How to complete this task: Although the data below holds other lines too, output only those from the line with "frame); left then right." up to and including the line with "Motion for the", exactly as they appear.

Collected material:
+++
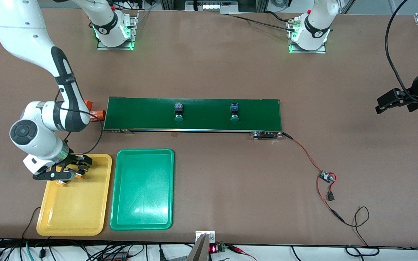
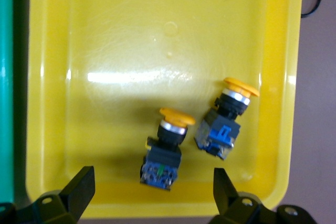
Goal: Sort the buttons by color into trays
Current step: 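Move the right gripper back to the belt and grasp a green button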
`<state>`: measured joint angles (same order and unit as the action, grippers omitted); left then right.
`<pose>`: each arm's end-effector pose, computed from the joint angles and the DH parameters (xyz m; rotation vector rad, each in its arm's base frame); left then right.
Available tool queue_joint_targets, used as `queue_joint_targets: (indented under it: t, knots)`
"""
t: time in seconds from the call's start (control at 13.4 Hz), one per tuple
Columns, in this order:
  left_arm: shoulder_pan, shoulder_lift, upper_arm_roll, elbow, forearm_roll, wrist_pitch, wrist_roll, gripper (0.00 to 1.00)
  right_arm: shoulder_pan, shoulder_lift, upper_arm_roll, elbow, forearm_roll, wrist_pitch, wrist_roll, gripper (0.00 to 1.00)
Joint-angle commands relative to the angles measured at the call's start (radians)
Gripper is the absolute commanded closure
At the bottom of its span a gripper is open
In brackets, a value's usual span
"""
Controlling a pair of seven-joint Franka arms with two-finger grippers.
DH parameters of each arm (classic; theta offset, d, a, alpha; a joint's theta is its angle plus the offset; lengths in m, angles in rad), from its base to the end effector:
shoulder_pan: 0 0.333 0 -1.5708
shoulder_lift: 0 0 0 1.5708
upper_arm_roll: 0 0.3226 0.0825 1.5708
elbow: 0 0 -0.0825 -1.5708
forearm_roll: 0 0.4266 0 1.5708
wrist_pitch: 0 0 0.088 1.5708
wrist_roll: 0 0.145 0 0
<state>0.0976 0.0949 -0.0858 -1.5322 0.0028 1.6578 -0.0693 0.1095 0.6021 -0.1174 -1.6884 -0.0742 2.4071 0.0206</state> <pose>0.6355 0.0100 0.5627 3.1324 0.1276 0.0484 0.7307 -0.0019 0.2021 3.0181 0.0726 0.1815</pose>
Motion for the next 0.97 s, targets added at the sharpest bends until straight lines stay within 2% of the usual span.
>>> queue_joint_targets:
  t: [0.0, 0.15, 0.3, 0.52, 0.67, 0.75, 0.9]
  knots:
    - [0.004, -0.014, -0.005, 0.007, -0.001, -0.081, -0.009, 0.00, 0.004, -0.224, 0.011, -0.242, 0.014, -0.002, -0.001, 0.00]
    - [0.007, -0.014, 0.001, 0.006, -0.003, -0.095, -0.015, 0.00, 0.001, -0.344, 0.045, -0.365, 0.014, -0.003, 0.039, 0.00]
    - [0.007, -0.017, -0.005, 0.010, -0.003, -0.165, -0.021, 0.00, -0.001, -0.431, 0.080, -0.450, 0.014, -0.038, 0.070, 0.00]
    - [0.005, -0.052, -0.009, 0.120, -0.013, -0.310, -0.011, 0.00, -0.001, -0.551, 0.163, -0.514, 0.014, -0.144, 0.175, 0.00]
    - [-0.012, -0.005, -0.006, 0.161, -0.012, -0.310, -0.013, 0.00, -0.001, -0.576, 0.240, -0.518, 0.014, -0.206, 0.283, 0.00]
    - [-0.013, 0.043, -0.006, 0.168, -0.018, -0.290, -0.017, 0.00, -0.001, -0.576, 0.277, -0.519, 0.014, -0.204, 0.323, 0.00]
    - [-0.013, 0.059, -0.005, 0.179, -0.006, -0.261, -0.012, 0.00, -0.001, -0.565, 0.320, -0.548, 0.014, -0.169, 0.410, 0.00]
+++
Answer section:
`<pose>`: each arm's end-effector pose, computed from the joint angles and the DH parameters (xyz m; rotation vector rad, each in its arm's base frame); left then right.
Available tool queue_joint_targets, used as `queue_joint_targets: (indented under it: t, knots)`
"""
t: time in seconds from the call's start (control at 13.4 Hz), one per tuple
Columns, in this order:
  left_arm: shoulder_pan, shoulder_lift, upper_arm_roll, elbow, forearm_roll, wrist_pitch, wrist_roll, gripper (0.00 to 1.00)
  right_arm: shoulder_pan, shoulder_lift, upper_arm_roll, elbow, forearm_roll, wrist_pitch, wrist_roll, gripper (0.00 to 1.00)
Joint-angle commands relative to the angles measured at the call's start (radians)
Gripper is the absolute commanded closure
At the bottom of its span a gripper is open
In brackets, a value's usual span
"""
Controlling a pair of seven-joint Franka arms with two-finger grippers.
DH parameters of each arm (classic; theta offset, d, a, alpha; a joint's theta is its angle plus the offset; lengths in m, angles in rad), from its base to the end effector:
shoulder_pan: 0 0.333 0 -1.5708
shoulder_lift: 0 0 0 1.5708
upper_arm_roll: 0 0.3226 0.0825 1.5708
elbow: 0 0 -0.0825 -1.5708
forearm_roll: 0 0.4266 0 1.5708
wrist_pitch: 0 0 0.088 1.5708
wrist_roll: 0 0.145 0 0
<state>0.0976 0.0949 -0.0858 -1.5322 0.0028 1.6578 -0.0693 0.1095 0.6021 -0.1174 -1.6884 -0.0742 2.4071 0.0206</state> <pose>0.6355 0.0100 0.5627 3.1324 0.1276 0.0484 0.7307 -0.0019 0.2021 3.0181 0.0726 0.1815</pose>
Motion for the next 0.97 s, targets added at the sharpest bends until straight lines stay within 2% of the usual span.

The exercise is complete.